Foster remains in mint form
Glamorgan 244 (Bragg 93, Cooke 68, Topley 6-41) and 0 for 0 trail Essex 280 (Foster 86, Pettini 51, Hogan 3-76, Wagg 3-59) by 36 runs
An abrupt swing in momentum manufactured by an innings, dare it be suggested, of international quality, from James Foster might just prove to be the decisive juncture in an otherwise tight contest as Essex and Glamorgan have fought for supremacy.
As Essex lost three for 14 after tea - slipping to 198 for 8 - they faced the proposition of surrendering a first innings deficit on the back of a limp batting performance. But, just as Glamorgan had done in the afternoon session, the home side managed to wrestle back the ascendancy through the efforts of a man who must regard his renewed mentions as a potential England wicketkeeper somewhat wryly.
That Essex found themselves with a slight advantage at the close of the second day was down to their captain. As the majority of his teammates struggled to negate a slow surface and Glamorgan's nagging attack, Foster exhibited all the qualities that have seen him talked about once more as a potential England call-up.
While his expertise behind the stumps renders such theories wholly justifiable, his batting has got better with age. Having taken a dozen deliveries to get off the mark and further time to become fully acquainted with conditions, he quickened his tempo exquisitely. Alongside Mark Pettini, the pair halted Glamorgan's post-lunch charge with a steady, if unspectacular, partnership. But when Pettini fell shortly after a half-century of his own, Foster was in danger of becoming stranded at the other end.
At that juncture, he broke the shackles and flaunted his vast array of shots. He brought up his fifty with a picture-perfect inside-out shot over extra cover and with Reece Topley battling in nothing-gets-past-me mode at the other end, the pair put on 63 for the ninth wicket which saw Essex surpass Glamorgan's first innings total of 244.
That Foster received a standing ovation from the Chelmsford faithful having attempted to hook Michael Hogan to the leg side boundary - falling fourteen runs short of a century - underlined the worth of an innings that broke the back of Glamorgan's own assault.
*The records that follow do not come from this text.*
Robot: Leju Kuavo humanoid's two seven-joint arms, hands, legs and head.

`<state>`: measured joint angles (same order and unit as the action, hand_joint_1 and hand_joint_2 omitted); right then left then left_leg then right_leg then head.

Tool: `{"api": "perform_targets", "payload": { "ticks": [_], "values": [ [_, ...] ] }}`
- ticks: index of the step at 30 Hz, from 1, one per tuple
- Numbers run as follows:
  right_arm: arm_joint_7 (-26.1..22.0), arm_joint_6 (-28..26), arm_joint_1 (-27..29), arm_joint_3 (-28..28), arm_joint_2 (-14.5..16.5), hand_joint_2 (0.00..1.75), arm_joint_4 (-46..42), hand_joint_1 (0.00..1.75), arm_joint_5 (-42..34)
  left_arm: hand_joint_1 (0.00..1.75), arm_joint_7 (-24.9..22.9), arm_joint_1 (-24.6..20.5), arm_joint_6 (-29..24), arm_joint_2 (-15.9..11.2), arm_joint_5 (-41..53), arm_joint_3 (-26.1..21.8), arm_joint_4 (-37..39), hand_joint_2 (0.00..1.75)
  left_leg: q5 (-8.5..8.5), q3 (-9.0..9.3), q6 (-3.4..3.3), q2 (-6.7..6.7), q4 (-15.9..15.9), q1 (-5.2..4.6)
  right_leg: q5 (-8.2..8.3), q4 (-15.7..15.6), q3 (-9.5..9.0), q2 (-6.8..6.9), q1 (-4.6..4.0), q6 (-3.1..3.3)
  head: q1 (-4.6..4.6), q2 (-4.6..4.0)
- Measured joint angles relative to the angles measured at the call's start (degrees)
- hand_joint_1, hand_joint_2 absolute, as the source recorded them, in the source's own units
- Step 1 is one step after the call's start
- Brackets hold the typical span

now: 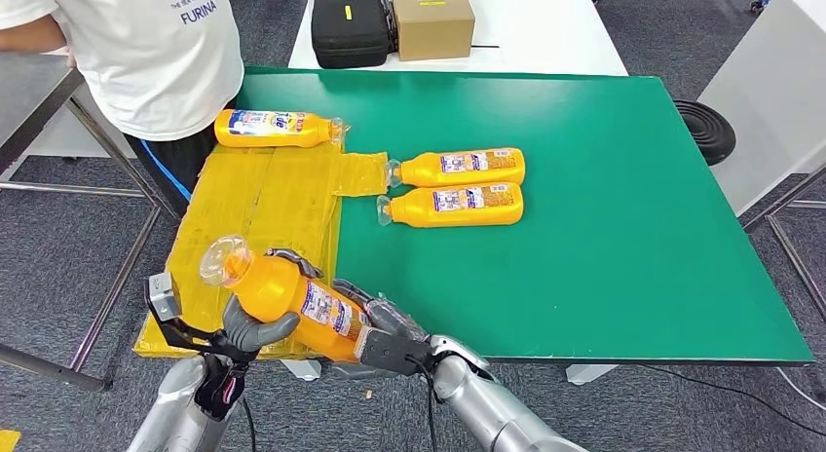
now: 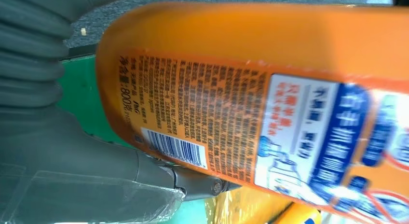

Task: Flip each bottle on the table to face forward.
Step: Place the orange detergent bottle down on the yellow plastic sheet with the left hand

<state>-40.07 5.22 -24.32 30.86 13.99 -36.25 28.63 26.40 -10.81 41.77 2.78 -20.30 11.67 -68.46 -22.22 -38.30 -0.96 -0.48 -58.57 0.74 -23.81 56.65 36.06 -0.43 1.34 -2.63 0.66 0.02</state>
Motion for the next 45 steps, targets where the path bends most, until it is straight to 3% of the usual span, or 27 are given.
{"api": "perform_targets", "payload": {
  "ticks": [16, 24, 28, 35, 45],
  "values": [
    [0.1, 0.6, 3.1, -0.6, -1.6, 0.0, -7.9, 0.0, 1.3, 1.75, 0.0, -1.1, -2.2, -0.1, 1.1, -1.1, 0.0, 1.75, 0.0, 0.0, 0.0, 0.0, 0.0, 0.0, 0.0, 0.0, -0.01, 0.0, 0.0, 0.0, -0.01, 0.0],
    [0.2, 1.8, 4.4, -0.4, -3.1, 0.0, -13.3, 0.0, 2.7, 1.75, 0.5, -3.6, -10.6, -0.7, 6.9, -3.1, 0.0, 1.75, 0.01, 0.01, 0.0, 0.0, 0.0, 0.0, 0.02, 0.0, -0.01, 0.0, -0.01, 0.0, -0.01, 0.0],
    [0.4, 2.3, 6.3, -0.1, -4.2, 0.0, -17.3, 0.0, 2.4, 1.75, 1.5, -6.1, -16.8, -2.4, 12.5, -4.8, -0.7, 1.75, 0.04, -0.01, 0.03, -0.02, 0.0, 0.05, 0.03, 0.0, 0.0, 0.02, -0.04, 0.01, -0.01, 0.0],
    [2.0, 2.9, 8.5, -0.3, -6.1, 0.0, -23.5, 0.0, -1.0, 1.75, -0.4, -14.2, -22.1, -7.0, 18.8, -7.6, -2.9, 1.75, 0.07, -0.01, 0.05, -0.03, 0.0, 0.08, 0.03, 0.0, -0.01, 0.02, -0.07, 0.02, -0.01, 0.0],
    [5.4, 2.9, 12.4, -3.1, -7.2, 0.0, -32.4, 0.0, -1.1, 1.75, -2.2, -21.1, -32.2, -10.7, 37.9, -5.7, -3.1, 1.75, 0.07, -0.02, 0.06, -0.03, 0.0, 0.07, 0.03, 0.0, 0.01, 0.02, -0.06, 0.02, -0.02, 0.0]
  ]
}}
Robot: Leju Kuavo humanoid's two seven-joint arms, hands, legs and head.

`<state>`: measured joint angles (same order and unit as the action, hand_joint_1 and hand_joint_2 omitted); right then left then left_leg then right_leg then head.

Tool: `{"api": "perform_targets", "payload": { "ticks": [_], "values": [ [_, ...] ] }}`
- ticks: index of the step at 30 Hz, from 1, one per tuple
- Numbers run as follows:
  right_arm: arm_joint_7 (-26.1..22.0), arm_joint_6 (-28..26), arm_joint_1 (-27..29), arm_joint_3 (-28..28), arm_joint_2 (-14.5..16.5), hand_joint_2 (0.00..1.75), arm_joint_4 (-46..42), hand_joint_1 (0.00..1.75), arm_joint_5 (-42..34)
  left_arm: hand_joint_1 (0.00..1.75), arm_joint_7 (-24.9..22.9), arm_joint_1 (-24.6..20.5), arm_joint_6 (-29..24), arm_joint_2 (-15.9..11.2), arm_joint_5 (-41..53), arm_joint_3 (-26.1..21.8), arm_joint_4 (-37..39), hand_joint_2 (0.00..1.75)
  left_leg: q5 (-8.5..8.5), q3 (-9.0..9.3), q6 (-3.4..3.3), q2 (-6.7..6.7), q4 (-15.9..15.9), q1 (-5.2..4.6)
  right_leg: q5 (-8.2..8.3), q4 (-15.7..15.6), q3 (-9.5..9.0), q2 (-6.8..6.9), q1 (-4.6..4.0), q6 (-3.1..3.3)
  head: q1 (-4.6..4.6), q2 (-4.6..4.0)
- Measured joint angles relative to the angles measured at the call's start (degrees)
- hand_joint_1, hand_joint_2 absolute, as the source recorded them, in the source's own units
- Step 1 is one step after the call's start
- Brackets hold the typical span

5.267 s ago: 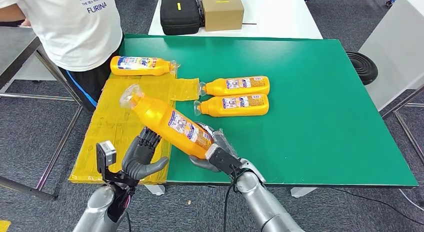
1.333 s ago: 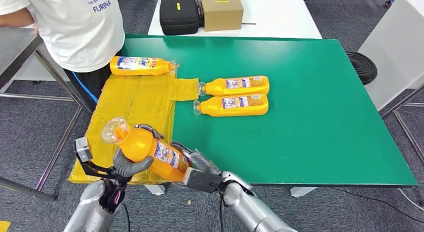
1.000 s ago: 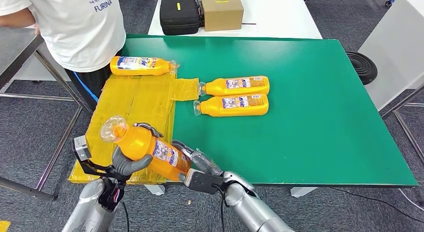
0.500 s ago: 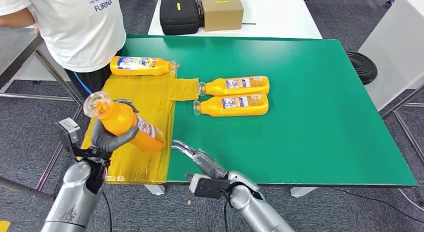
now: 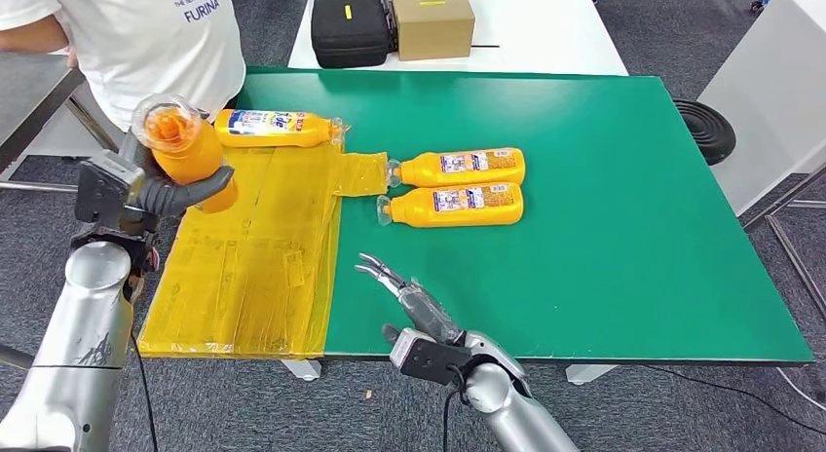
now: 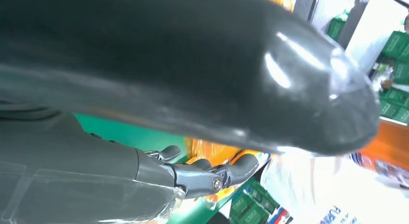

Had it not been for Foster's exploits, the situation could have been a whole lot different. Having learnt the lessons from a morning session during which Jesse Ryder briefly entertained with a typically aggressive cameo, Glamorgan successfully altered their line and length in conditions that aided the seamers.
Hogan produced a near unplayable delivery - one that pitched on leg, seamed and clipped the top off Ryder's off stump - after Graham Wagg had rearranged Greg Smith's furniture from around the wicket.
As Monty Panesar watched proceedings from the pavilion, despite reports he was to play for the 2nd XI today, a fellow left-arm tweaker would have given him plenty of food for thought. Dean Cosker extracted turn and bounce from Wagg's foot holes at the Hays Close End and was threatening throughout in a spell that had Pettini caught at leg slip and Tom Craddock lbw second ball. That, however, only brought Topley and Foster together to form an unlikely alliance.
With a variable forecast for the final two days, the outcome of this game may yet be decided by the weather but in Foster, the Chelmsford crowd have a messiah of their own.